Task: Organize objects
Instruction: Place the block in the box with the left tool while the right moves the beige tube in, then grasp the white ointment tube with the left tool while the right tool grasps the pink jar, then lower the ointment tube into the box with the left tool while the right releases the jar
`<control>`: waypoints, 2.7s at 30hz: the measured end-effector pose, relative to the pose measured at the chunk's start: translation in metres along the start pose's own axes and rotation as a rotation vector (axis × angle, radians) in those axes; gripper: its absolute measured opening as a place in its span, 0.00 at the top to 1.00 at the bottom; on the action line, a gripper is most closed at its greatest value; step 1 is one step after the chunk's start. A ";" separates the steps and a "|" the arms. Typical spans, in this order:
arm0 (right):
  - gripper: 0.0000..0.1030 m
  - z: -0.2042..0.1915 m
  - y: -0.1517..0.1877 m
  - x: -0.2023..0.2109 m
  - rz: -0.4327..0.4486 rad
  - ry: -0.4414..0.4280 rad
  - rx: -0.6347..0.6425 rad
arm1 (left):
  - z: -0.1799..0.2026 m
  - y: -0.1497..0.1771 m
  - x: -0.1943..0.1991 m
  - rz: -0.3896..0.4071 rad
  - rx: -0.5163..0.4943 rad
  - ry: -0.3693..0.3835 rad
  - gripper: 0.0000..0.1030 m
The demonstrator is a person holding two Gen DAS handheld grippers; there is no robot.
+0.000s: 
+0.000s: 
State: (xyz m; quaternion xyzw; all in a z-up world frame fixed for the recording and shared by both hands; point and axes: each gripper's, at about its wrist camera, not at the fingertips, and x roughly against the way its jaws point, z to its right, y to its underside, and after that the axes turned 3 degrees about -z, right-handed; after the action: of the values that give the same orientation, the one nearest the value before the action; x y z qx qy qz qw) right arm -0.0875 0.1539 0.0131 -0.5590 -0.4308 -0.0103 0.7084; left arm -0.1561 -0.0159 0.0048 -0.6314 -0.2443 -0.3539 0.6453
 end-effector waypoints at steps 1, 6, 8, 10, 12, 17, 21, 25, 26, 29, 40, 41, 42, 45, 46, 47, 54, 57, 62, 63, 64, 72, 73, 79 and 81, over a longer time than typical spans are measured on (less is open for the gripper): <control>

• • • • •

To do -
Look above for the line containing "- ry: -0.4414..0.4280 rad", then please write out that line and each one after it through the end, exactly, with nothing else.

Output for this task -
  - ry: -0.4414..0.4280 rad
  - rx: -0.6347..0.6425 rad
arm1 (left):
  - z: -0.1799..0.2026 m
  - y: -0.1497..0.1771 m
  - x: -0.1943..0.1991 m
  - rz: -0.3896..0.4071 rad
  - rx: -0.5163..0.4943 rad
  - ry: -0.3693..0.3835 rad
  - gripper: 0.0000..0.1030 m
The demonstrator is a person holding two Gen DAS handheld grippers; there is no robot.
+0.000s: 
+0.000s: 
State: (xyz m; quaternion xyzw; all in a z-up world frame fixed for the recording and shared by both hands; point and axes: each gripper's, at about its wrist camera, not at the fingertips, and x roughly against the way its jaws point, z to its right, y to its underside, and after that the axes turned 3 degrees about -z, right-handed; after the action: of the values that give the same orientation, the one nearest the value before the action; x y z qx qy qz qw) right arm -0.0875 0.1539 0.0131 -0.5590 -0.4308 -0.0103 0.7084; left arm -0.1561 -0.0159 0.0048 -0.6314 -0.2443 -0.3539 0.6453
 end-effector waypoints at steps 1, 6, 8, 10, 12, 17, 21, 25, 26, 29, 40, 41, 42, 45, 46, 47, 54, 57, 62, 63, 64, 72, 73, 79 and 81, over a longer time than typical spans are measured on (less is open for the gripper): <control>

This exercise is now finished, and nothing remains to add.